_Task instructions_
Once the pictures are set aside, output all the records exactly.

_Information given_
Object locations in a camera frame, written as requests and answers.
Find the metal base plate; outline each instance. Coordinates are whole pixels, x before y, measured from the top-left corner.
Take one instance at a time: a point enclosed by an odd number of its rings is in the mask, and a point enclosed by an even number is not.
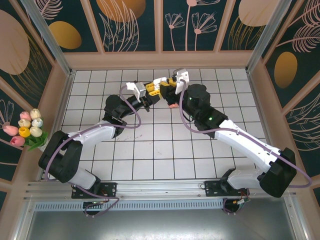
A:
[[[100,184],[100,190],[97,195],[100,195],[106,197],[115,197],[117,192],[117,183],[116,182],[102,182]],[[79,188],[72,186],[72,199],[95,199],[97,197],[91,196],[83,191],[81,191]]]
[[[205,195],[207,197],[228,197],[228,196],[239,196],[240,197],[241,191],[244,192],[246,195],[248,194],[248,190],[246,188],[233,189],[233,190],[229,191],[229,193],[226,193],[220,187],[219,180],[205,181],[204,182],[204,190],[205,190]]]

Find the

_Solution to this task_
Object locations in a camera frame, written as requests and answers.
Find the metal base plate; outline each instance. Coordinates are whole pixels, x before y, measured from the top-left corner.
Take one instance at a time: a point enclosed by an odd number of its rings is in the mask, and a point enclosed by an even number is not.
A:
[[[100,184],[100,190],[97,195],[100,195],[106,197],[115,197],[117,192],[117,183],[116,182],[102,182]],[[79,188],[72,186],[72,199],[95,199],[97,197],[91,196],[83,191],[81,191]]]
[[[205,195],[207,197],[228,197],[228,196],[239,196],[240,197],[241,191],[244,192],[246,195],[248,194],[248,190],[246,188],[233,189],[233,190],[229,191],[229,193],[226,193],[220,187],[219,180],[205,181],[204,182],[204,190],[205,190]]]

Find the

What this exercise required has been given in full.